> [About this exercise]: In the data below, one line contains "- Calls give" and a later one contains "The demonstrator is". Print both, with every line between them, exactly and alone.

^^^^^^^^

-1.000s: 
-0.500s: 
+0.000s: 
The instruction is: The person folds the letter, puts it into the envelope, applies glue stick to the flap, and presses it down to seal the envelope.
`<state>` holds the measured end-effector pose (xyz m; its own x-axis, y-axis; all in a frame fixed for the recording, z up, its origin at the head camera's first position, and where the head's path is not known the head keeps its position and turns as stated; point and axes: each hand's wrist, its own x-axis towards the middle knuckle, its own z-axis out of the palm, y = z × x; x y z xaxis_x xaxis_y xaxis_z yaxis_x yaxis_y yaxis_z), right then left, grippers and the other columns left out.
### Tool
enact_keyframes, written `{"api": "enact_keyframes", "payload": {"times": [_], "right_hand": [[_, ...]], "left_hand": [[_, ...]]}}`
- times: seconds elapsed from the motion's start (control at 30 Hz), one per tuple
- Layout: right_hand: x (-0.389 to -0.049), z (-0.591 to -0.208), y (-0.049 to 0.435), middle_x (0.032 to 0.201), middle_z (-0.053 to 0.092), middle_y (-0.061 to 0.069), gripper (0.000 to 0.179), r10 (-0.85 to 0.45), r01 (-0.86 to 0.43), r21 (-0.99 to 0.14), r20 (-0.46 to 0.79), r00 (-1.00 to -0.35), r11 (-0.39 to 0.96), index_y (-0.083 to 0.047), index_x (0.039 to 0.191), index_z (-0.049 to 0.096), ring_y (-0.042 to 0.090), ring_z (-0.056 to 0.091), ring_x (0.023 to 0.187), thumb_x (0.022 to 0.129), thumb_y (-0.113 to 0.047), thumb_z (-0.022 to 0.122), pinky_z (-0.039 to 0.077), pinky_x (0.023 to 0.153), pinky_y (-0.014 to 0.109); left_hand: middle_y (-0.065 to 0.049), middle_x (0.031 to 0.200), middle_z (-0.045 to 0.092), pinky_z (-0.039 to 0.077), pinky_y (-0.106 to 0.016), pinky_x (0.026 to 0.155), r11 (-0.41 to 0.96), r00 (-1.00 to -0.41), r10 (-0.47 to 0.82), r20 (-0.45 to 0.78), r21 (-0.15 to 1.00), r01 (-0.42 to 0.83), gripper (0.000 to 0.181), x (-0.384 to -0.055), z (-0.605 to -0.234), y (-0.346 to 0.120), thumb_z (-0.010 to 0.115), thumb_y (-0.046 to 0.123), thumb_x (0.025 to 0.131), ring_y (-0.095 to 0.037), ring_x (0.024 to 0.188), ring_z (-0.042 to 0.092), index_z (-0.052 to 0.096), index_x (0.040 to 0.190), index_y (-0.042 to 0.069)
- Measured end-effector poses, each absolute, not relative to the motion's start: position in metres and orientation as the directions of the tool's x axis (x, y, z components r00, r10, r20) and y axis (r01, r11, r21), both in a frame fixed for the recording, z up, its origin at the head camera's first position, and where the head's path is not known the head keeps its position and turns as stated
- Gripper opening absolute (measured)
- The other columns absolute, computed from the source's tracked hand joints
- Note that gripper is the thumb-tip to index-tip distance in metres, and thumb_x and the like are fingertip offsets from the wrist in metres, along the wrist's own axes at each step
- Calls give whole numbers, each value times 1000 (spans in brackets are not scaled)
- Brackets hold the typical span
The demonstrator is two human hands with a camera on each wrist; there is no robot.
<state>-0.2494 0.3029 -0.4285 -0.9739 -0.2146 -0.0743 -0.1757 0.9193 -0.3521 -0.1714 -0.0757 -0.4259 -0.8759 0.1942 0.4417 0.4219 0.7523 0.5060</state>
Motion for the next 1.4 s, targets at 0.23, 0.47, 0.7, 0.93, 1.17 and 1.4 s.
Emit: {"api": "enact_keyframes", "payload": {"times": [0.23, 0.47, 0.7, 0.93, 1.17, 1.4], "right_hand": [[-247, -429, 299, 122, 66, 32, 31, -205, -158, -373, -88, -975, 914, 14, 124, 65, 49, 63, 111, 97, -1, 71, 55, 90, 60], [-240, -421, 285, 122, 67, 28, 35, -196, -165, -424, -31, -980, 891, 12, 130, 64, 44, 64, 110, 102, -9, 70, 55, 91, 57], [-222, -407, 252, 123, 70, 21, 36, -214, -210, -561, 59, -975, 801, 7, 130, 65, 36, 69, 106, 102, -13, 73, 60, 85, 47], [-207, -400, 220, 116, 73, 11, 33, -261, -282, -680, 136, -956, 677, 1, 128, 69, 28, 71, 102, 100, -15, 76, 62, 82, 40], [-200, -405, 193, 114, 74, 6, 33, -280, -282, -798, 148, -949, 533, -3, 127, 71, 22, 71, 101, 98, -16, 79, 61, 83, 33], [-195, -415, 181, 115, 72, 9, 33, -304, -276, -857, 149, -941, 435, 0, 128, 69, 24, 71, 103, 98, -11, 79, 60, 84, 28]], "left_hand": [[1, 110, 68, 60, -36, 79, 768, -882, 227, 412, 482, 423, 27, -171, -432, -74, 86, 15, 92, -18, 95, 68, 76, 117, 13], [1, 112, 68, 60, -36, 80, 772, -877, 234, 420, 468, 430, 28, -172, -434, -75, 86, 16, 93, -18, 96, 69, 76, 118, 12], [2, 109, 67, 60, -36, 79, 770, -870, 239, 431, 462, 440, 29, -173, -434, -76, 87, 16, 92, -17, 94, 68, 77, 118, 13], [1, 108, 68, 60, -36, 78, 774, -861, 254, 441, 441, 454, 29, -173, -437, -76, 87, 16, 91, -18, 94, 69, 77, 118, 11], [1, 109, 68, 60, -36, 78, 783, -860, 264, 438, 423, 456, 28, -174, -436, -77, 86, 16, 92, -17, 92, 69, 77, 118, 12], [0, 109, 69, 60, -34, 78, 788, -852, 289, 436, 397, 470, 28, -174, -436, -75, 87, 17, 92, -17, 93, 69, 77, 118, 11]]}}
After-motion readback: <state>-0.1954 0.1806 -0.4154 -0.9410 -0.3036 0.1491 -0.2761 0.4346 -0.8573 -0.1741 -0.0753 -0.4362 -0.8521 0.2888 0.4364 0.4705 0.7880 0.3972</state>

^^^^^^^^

> [Expected output]:
- Calls give whole numbers, each value times 1000 (spans in brackets are not scaled)
- Brackets hold the typical span
The demonstrator is two human hands with a camera on each wrist; there is no robot.

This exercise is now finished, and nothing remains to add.